■ Exercise directions ■
Data follows below. Repeat exactly the lines between the line holding "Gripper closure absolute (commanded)" and the line holding "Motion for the", inclusive, and nothing more; drop pictures.

■ Given data ■
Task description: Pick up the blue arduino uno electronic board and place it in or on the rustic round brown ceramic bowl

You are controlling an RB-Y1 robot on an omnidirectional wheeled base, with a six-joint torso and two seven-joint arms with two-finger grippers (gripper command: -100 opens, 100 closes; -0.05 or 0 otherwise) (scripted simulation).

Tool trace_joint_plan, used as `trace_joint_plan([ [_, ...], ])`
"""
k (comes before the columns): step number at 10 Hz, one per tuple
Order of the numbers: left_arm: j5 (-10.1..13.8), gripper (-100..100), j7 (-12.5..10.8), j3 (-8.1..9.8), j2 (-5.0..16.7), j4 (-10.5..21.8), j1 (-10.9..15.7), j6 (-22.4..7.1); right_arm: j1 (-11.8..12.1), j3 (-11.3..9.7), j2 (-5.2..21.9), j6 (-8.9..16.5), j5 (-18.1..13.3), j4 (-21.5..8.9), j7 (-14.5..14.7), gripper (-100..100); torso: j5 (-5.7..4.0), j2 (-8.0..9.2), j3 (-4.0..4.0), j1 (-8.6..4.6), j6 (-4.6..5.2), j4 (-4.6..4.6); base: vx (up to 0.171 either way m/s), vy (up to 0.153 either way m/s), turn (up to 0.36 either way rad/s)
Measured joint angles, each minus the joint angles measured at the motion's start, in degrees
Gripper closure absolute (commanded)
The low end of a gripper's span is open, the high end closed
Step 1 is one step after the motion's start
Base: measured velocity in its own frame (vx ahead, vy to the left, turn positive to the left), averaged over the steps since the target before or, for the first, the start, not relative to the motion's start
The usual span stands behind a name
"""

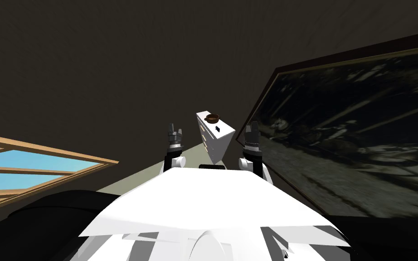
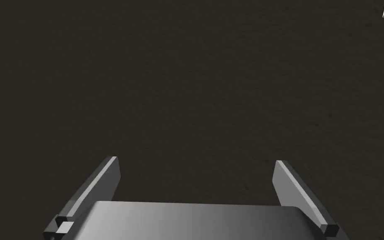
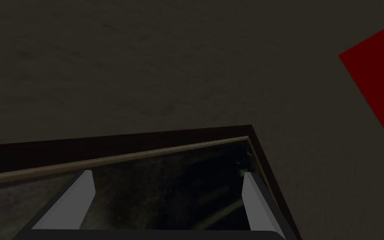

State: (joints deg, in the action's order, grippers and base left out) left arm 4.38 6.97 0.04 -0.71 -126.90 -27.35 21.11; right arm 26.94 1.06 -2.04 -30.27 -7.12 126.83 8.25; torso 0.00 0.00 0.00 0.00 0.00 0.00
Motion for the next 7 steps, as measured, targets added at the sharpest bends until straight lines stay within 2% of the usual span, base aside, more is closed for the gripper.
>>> trace_joint_plan([
  [1,0.00,0,0.00,0.00,0.00,0.00,0.00,0.00,0.40,0.36,1.46,0.13,-0.10,-0.02,-0.13,-100,0.00,0.04,0.02,0.00,0.00,0.01,-0.035,0.020,0.039],
  [4,0.00,0,0.00,0.00,0.00,0.00,0.01,0.00,4.32,2.00,6.56,0.15,-0.94,-0.10,-0.96,-100,0.02,0.23,0.13,0.09,0.00,0.05,-0.055,0.035,0.077],
  [7,0.00,0,0.00,-0.01,-0.01,0.00,0.01,0.00,10.25,5.72,11.53,0.32,-2.06,-0.27,-2.96,-100,0.05,0.34,0.19,0.20,0.00,0.07,-0.079,0.063,0.134],
])
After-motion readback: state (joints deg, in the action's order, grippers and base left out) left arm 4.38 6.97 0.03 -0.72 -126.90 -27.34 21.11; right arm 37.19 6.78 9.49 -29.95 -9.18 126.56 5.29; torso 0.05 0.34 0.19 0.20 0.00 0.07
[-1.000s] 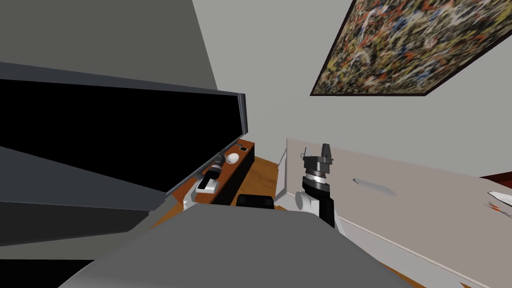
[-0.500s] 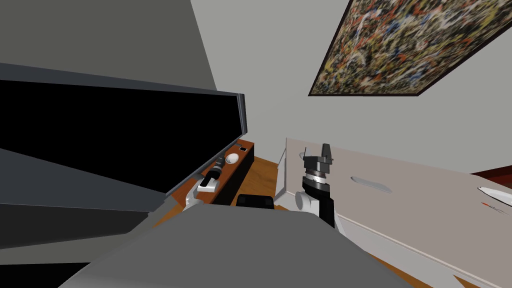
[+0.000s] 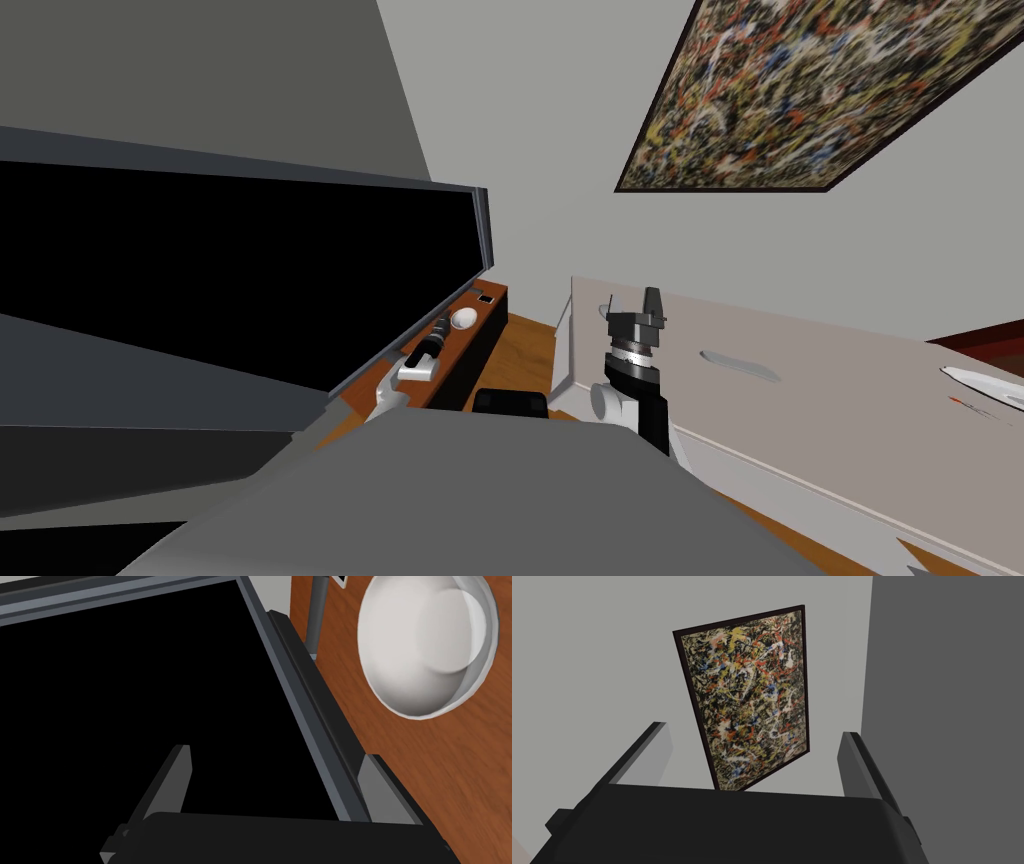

■ Completed task ■
Gripper closure absolute (commanded)
The low end of a gripper's span is open, the high end closed
Step 1 is one step after the motion's start
Base: measured velocity in its own frame (vx ahead, vy to the left, turn positive to the left), averaged over the steps since the target before or, for the first, the start, not relative to the motion's start
The usual span stands behind a name
"""


State: (joints deg, in the action's order, grippers and base left out) left arm 4.38 6.97 0.04 -0.71 -126.90 -27.35 21.11; right arm 26.94 1.06 -2.04 -30.27 -7.12 126.83 8.25; torso 0.00 0.00 0.00 0.00 0.00 0.00
Motion for the next 7 steps, as measured, targets added at the sharpest bends until straight lines stay within 2% of the usual span, base aside, more is closed for the gripper.

That completes the exercise.